How to Potty Train a Puppy

tips for potty training a puppy

Congratulations on bringing home your newest furry family member! If you are a new dog owner, you are probably looking for tips for potty training a puppy. Now that you have made the plunge in raising a puppy, you might be asking yourself: how long does it take to potty train a puppy? What is the best way to potty train a puppy? what is the easiest way to potty train a puppy? While potty training a dog is quite different from toilet training a human child, one thing is certain: you need to have patience and be consistent. Keep in mind that your pup will have accidents in the house and that is OK! That is part of housebreaking a puppy and part of the learning process. Be kind, be patient, and give your dog time to learn. It helps to also prepare your home accordingly, so roll up those vintage persian rugs, store up on cleaning supplies and have plenty of treats handy.
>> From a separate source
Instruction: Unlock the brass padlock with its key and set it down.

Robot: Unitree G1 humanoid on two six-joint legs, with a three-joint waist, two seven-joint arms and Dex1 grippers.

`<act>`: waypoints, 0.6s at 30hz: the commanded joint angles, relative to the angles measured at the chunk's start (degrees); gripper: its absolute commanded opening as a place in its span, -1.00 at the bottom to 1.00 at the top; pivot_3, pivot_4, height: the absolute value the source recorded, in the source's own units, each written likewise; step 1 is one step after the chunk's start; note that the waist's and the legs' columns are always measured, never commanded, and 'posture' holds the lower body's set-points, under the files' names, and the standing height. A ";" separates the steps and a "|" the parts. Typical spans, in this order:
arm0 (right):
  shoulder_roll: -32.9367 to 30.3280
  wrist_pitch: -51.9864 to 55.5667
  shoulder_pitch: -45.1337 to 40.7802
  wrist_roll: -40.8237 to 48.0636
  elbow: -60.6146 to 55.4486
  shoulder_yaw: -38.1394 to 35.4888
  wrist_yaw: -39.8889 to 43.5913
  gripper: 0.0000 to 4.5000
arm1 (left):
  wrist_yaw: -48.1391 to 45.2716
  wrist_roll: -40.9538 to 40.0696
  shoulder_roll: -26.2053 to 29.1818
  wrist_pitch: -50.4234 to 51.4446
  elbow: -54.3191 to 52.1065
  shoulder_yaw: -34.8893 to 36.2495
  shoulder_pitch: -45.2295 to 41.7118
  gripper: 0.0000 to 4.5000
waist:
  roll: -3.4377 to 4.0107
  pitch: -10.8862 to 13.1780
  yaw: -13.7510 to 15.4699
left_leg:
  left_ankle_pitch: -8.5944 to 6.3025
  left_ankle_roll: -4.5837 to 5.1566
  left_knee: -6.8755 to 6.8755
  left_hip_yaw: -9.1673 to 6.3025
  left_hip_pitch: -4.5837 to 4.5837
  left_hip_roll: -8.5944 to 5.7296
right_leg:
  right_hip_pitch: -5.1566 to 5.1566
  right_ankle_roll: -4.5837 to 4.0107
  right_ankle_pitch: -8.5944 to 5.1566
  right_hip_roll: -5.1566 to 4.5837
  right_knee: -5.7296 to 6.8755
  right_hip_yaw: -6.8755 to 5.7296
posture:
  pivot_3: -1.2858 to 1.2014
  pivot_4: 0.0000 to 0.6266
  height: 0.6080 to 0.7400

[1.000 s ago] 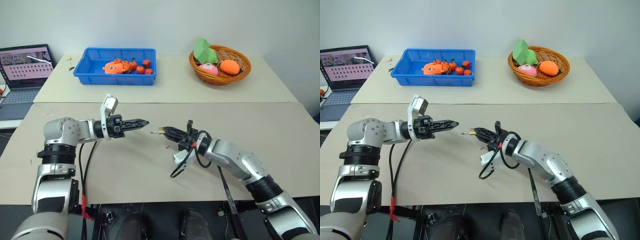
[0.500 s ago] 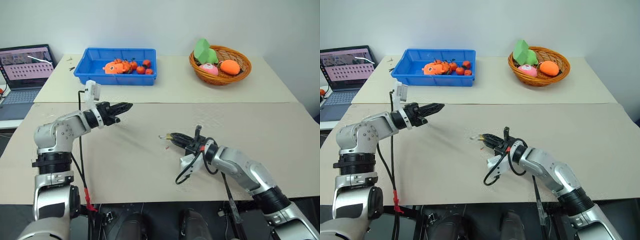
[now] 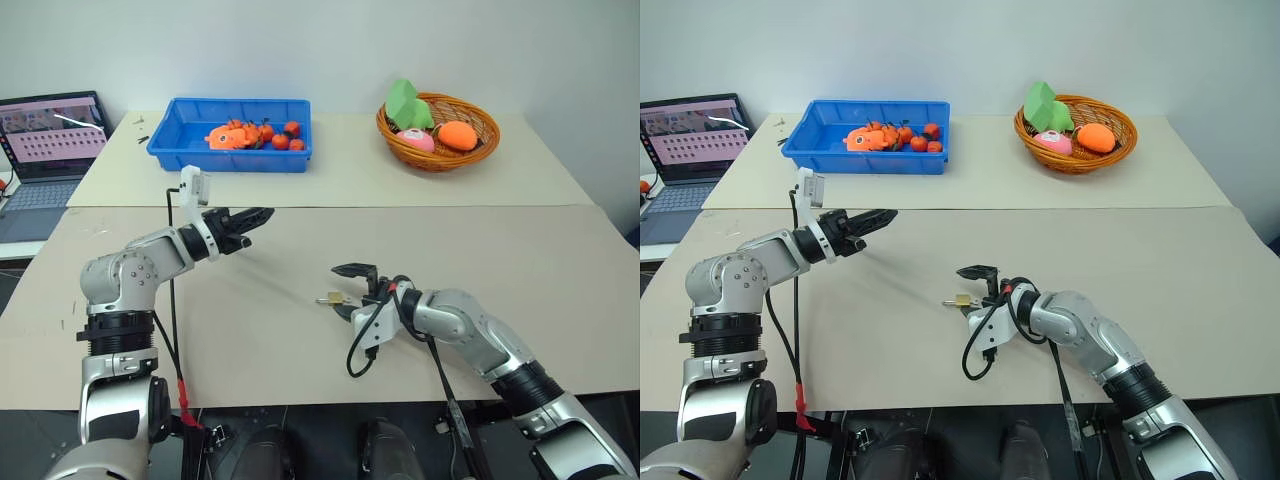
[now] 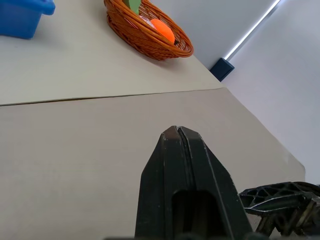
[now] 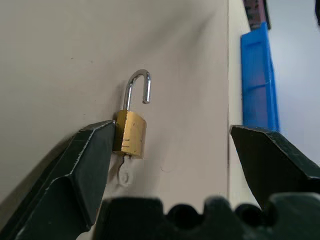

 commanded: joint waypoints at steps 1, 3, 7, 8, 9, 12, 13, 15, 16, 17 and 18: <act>-4.02 8.01 4.32 9.72 -7.04 -2.36 10.14 0.98 | -0.40 -0.83 0.28 -1.38 -0.57 0.76 -1.96 -1.00 | 0.00 0.00 0.64 | 0.00 0.00 0.00 -0.02 0.01 0.00 | 0.04 0.00 0.00 0.00 -0.02 -0.02 | 0.03 -0.52 0.15; -5.87 15.96 7.16 16.18 -12.30 -5.04 14.30 0.98 | -0.49 -0.41 0.21 -1.96 -0.17 0.54 -1.90 -1.00 | 0.00 0.00 1.14 | -0.01 0.01 -0.02 -0.05 0.01 -0.01 | 0.09 0.00 0.00 0.00 -0.08 -0.06 | 0.03 -0.52 0.15; -9.49 31.06 12.01 26.89 -20.56 -10.69 19.59 0.98 | 0.88 0.21 -0.32 -2.92 -0.24 0.76 -1.08 -1.00 | -0.02 0.01 1.33 | -0.01 0.01 -0.02 -0.12 0.04 -0.01 | 0.18 -0.02 0.02 -0.01 -0.10 -0.12 | 0.03 -0.52 0.15; -9.90 34.49 12.85 29.24 -21.46 -12.51 19.89 0.98 | 1.38 0.99 -0.38 -3.90 -0.30 0.49 -0.59 -1.00 | -0.02 0.01 1.37 | -0.01 0.02 -0.02 -0.14 0.06 0.00 | 0.22 -0.03 0.02 -0.01 -0.10 -0.13 | 0.03 -0.52 0.15; -9.57 38.09 13.09 31.12 -21.31 -14.87 18.82 0.98 | 2.37 2.28 -0.54 -5.57 -0.15 0.21 -0.08 -1.00 | -0.02 0.02 1.41 | -0.01 0.02 -0.02 -0.17 0.10 0.01 | 0.27 -0.03 0.02 -0.01 -0.10 -0.14 | 0.03 -0.52 0.15; -5.21 47.19 10.84 35.32 -18.11 -23.33 10.66 0.98 | 7.14 5.50 -1.64 -10.23 1.56 1.23 0.67 -1.00 | -0.05 0.03 1.24 | -0.02 0.03 -0.03 -0.16 0.19 0.03 | 0.36 -0.10 0.08 -0.03 -0.11 -0.10 | 0.03 -0.52 0.15; -2.47 49.94 9.11 35.61 -15.71 -27.34 4.87 0.98 | 9.02 7.15 -1.99 -12.59 2.22 1.52 1.25 -1.00 | -0.06 0.04 1.19 | -0.02 0.03 -0.03 -0.17 0.19 0.05 | 0.37 -0.11 0.10 -0.03 -0.11 -0.11 | 0.03 -0.52 0.15; 2.23 52.89 6.83 34.74 -12.55 -33.69 -5.53 0.98 | 13.19 7.49 -3.45 -15.05 2.87 4.15 1.83 -1.00 | -0.05 0.04 1.23 | -0.01 0.00 -0.03 -0.11 0.27 0.07 | 0.38 -0.20 0.17 -0.03 -0.08 -0.05 | 0.03 -0.52 0.15; 3.68 54.10 6.25 34.62 -12.01 -35.46 -8.55 0.98 | 14.58 7.16 -4.00 -15.46 2.95 5.21 1.96 -1.00 | -0.07 0.04 1.39 | -0.01 0.00 -0.06 -0.12 0.27 0.06 | 0.37 -0.18 0.17 -0.06 -0.06 -0.05 | 0.03 -0.52 0.15; 5.99 54.46 6.10 32.70 -11.31 -37.95 -14.73 0.98 | 16.51 8.71 -4.18 -18.06 3.46 5.77 2.66 -1.00 | -0.06 0.04 1.56 | -0.01 -0.01 -0.06 -0.13 0.25 0.07 | 0.33 -0.19 0.17 -0.05 -0.07 -0.08 | 0.03 -0.52 0.15; 8.02 54.99 6.02 31.80 -10.96 -40.04 -19.28 0.98 | 18.03 9.60 -4.36 -19.59 3.92 6.38 3.17 -1.00 | -0.07 0.04 1.70 | -0.01 -0.01 -0.09 -0.13 0.22 0.05 | 0.29 -0.19 0.17 -0.06 -0.07 -0.07 | 0.03 -0.52 0.15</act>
Toilet training a dog properly is one of the most important steps you must take as a dog pawrent. Not only will you be setting up your pup for success in our human world, you will also be bonding with your pup as any type of training is ultimately a bonding experience. We’ll outline some steps and puppy potty training tips.
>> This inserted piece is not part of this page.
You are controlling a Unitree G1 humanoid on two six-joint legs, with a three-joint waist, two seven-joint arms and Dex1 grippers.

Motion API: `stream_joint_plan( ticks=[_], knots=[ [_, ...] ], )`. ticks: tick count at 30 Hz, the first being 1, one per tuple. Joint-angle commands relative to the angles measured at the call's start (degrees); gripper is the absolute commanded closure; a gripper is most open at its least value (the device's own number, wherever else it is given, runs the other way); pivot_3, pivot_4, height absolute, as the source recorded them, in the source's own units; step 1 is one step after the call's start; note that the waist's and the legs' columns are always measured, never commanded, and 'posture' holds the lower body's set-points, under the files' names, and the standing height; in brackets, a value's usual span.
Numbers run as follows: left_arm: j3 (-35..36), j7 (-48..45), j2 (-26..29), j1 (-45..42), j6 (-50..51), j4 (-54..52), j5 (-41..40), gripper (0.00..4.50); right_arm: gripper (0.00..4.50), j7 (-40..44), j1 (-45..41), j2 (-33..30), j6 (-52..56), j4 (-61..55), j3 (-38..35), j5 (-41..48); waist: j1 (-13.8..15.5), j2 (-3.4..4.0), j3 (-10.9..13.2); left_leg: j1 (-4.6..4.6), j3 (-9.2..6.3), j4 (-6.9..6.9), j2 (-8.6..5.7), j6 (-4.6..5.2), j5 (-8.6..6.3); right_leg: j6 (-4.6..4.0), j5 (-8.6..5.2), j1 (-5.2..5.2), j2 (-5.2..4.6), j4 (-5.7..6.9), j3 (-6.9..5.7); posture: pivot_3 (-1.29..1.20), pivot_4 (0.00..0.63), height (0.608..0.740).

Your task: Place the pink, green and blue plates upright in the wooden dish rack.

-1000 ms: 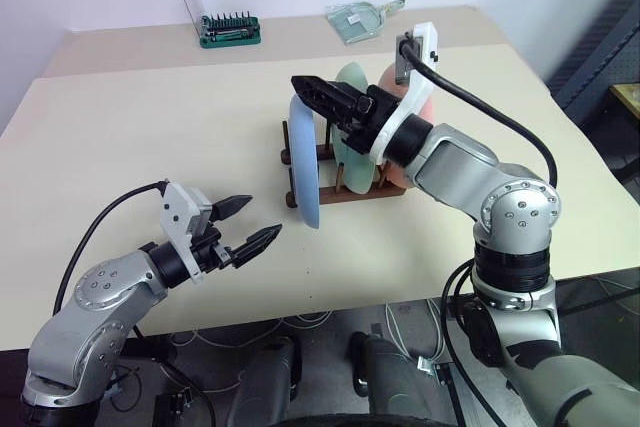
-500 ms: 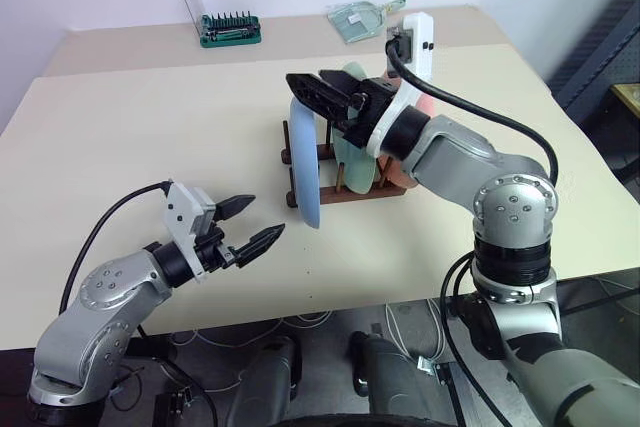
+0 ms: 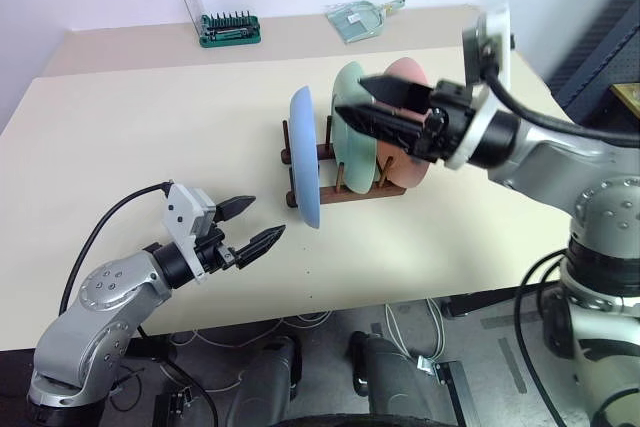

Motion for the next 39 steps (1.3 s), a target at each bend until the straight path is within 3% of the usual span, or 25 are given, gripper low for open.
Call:
stream_joint_plan(
  ticks=[1,10,20,23,28,39],
  knots=[
    [0.5,-0.4,0.5,-0.7,-0.9,-1.0,-0.2,0.49,1.01,0.6,3.2,-2.1,2.5,-5.0,-0.4,7.4,0.0,0.0,0.0,-0.01,-0.01,0.0,0.0,0.0,0.0,0.0,0.0,0.0,-0.01,0.0,-0.01,0.0,0.15,0.74],
    [2.0,-2.9,2.8,0.8,0.1,-2.3,-2.5,0.49,1.01,-14.5,3.8,1.3,1.7,-4.4,6.5,15.4,0.0,0.0,0.0,-0.16,0.0,0.08,0.0,-0.01,-0.01,-0.01,0.0,-0.14,-0.07,-0.01,0.0,0.0,0.15,0.74],
    [1.4,-1.9,2.4,0.9,-0.3,-2.4,-1.7,0.49,1.01,-18.9,1.3,3.6,1.1,-2.6,10.3,16.2,0.0,-0.01,0.0,-0.21,0.01,0.08,0.0,0.0,-0.01,-0.01,0.01,-0.17,-0.08,-0.03,-0.01,0.0,0.15,0.74],
    [1.1,-1.5,2.1,1.0,-0.4,-2.4,-1.3,0.49,1.75,-19.2,0.3,4.0,1.3,-2.0,10.9,15.8,0.0,-0.01,0.0,-0.21,0.01,0.08,0.0,0.01,-0.01,-0.01,0.01,-0.18,-0.07,-0.02,-0.01,0.0,0.15,0.74],
    [1.1,-1.2,2.0,1.1,-0.6,-2.4,-1.2,0.49,4.2,-19.5,-0.4,3.7,1.2,-1.8,11.1,15.5,0.0,-0.01,0.0,-0.21,0.01,0.08,0.0,0.01,-0.01,-0.01,0.01,-0.18,-0.07,-0.02,-0.01,0.0,0.15,0.74],
    [0.8,-1.1,2.1,1.0,-0.8,-2.3,-0.9,0.49,4.2,-19.2,-1.7,4.1,0.5,-0.6,10.4,16.4,0.0,-0.01,0.0,-0.21,0.01,0.09,0.0,0.01,-0.01,-0.02,0.01,-0.18,-0.06,-0.01,-0.01,0.0,0.15,0.74]
  ],
)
Steps You Need to Follow to Potty Train a Puppy

Potty training (also referred to as house training or housebreaking a dog) can be accomplished in different ways. The best method depends on where you live, the age of your dog and your pup’s personality. The steps you take for a puppy and an adult dog are the same, however, an adult dog may take even longer to become fully housebroken. Keep in mind that a puppy can go about an hour for each month of their age between potty breaks. That means a very young puppy will need more frequent potty breaks than one that is older. Designating a “potty spot” is also helpful. Whether that is a puppy pad in a specific corner of a room or a spot in the yard. Using a leash to take the puppy to potty, whether inside or outside, also helps them to learn to walk on leash and potty on walks.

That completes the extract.